What is Acyl-CoA Dehydrogenase, Short Chain, Deficiency?

April 21 22:21 2019 Print This Article

It is defined as a disorder in which there is a problem in the fatty acid oxidation. It is an inborn error of the metabolism. It occurs due to the defects present in the enzyme complex to break the certain group of fatty acids and is known as the short chain acyl co enzyme A dehydrogenase which is referred as the SCADD.

What is the diagnosis of Acyl-CoA dehydrogenase, short chain, deficiency?

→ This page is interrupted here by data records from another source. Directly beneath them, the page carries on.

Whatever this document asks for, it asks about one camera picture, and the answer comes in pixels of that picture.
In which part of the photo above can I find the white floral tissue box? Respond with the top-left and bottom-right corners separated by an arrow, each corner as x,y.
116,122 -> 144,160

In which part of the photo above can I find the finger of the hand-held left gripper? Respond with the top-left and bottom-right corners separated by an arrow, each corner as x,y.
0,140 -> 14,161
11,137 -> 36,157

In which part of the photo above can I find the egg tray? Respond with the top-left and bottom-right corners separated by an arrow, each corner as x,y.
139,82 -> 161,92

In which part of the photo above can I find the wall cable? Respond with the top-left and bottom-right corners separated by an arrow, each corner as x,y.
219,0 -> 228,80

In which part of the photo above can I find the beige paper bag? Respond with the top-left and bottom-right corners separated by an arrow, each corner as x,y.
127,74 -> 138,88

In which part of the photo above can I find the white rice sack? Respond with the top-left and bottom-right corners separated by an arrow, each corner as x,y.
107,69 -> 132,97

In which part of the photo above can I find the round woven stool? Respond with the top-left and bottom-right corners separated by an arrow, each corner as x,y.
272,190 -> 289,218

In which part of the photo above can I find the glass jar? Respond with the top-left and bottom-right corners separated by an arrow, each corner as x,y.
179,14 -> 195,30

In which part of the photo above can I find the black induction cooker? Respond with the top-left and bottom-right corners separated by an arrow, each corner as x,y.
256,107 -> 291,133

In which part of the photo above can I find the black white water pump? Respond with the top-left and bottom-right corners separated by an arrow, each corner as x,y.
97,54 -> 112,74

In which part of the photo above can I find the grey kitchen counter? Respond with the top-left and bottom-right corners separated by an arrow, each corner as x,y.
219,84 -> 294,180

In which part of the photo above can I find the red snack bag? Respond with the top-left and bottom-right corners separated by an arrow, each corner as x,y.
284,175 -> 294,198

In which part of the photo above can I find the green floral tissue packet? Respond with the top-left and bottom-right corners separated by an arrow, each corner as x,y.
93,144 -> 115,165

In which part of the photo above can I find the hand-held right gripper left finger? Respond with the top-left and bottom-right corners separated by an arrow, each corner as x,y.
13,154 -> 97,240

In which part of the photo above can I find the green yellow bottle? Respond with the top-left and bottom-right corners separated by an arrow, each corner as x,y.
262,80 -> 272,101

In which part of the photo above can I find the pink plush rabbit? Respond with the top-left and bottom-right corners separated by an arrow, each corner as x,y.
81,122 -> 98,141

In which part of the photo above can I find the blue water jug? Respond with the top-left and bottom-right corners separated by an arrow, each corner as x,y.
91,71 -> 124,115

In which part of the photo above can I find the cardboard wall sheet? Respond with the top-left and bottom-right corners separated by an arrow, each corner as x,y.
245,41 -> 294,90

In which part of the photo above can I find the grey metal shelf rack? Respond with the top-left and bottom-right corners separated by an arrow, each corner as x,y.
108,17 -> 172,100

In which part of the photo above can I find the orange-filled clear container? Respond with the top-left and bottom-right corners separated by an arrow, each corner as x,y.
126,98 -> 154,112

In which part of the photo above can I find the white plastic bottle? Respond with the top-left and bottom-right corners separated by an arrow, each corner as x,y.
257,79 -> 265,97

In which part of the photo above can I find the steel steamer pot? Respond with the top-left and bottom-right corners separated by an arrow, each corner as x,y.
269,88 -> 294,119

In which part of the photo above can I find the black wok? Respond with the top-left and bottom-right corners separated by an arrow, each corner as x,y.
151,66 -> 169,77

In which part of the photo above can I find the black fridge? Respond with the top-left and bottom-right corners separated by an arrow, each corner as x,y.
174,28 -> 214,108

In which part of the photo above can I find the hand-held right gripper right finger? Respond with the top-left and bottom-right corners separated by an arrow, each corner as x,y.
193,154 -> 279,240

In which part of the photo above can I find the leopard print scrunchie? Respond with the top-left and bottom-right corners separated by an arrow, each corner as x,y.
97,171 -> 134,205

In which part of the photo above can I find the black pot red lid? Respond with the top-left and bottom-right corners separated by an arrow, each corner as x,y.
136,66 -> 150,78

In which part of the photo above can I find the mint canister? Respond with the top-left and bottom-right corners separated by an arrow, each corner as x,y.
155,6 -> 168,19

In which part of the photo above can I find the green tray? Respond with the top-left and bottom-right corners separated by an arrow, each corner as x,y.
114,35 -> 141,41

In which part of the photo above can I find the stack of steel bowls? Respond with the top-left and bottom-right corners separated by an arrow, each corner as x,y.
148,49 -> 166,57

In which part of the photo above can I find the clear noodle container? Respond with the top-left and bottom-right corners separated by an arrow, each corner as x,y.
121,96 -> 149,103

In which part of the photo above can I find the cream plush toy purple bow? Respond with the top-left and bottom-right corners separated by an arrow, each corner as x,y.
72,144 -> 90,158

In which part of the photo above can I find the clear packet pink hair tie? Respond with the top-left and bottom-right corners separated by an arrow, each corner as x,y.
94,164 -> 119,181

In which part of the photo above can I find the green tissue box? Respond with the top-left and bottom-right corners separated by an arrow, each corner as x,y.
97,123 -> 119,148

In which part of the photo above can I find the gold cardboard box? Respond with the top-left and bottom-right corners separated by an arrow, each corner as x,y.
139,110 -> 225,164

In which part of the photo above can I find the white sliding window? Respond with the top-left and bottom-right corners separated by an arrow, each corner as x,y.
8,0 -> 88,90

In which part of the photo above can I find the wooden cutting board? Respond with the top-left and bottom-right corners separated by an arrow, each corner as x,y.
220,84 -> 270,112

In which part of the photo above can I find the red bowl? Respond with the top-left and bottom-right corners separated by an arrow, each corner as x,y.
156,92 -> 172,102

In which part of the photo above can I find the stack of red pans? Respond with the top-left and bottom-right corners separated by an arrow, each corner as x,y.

This disorder includes the few affected infants which suffer from vomiting, low blood sugar referred as hypoglycemia; there is a lack of energy which is referred as lethargy, poor feeding and a failure to gain weight and to grow at expected rates. It is referred as the failure to thrive. The other features include the poor muscle tone which is known as the hypotonia and seizures. There is a delay in the development with a small head size known as the microcephaly. The symptoms of the short chain acyl co enzyme A dehydrogenase which is referred as the SCADD deficiency are triggered by the periods of fasting or illness which includes the viral infections. In few cases the signs and synptoms do not appear until adult hood. There some individuals develop muscle weakness and wasting. The people with the gene mutations have mild symptoms that are never diagnosed. There are many bio chemical geneticists which consider it to be bio chemical phenotype or with absence of clinical phenol type.

What is the treatment of Acyl-CoA dehydrogenase, short chain, deficiency?

There is no definite treatment for this disorder.

What is the genetics of Acyl-CoA dehydrogenase, short chain, deficiency?

This disorder includes the mutations in ACDAS gene which causes the short chain acyl co enzyme A dehydrogenase deficiency which is referred as the SCADD. These lead to the lower levels of enzyme known as the short chain acyl co enzyme A dehydrogenase which is referred as the SCADD. It is important for the breakdown of short chain fatty acids. It also prevents the further breakdown of enzyme and is processed in the mitochondrion which is the energy producing centre of cell. So, these fatty acids are not changed into energy which leads to the signs and symptoms of this disorder including the lethargy and hypo glycemia. It is inherited and autosomal recessive in nature. It means there are two copies of a faulty gene in each cell which are required for the disorder to be inherited. If one of the copy of faulty gene is inherited the individual act as a carrier but it does not have the disorder. This disorder affects the 1 in 40 thousand to 1 lac new borns.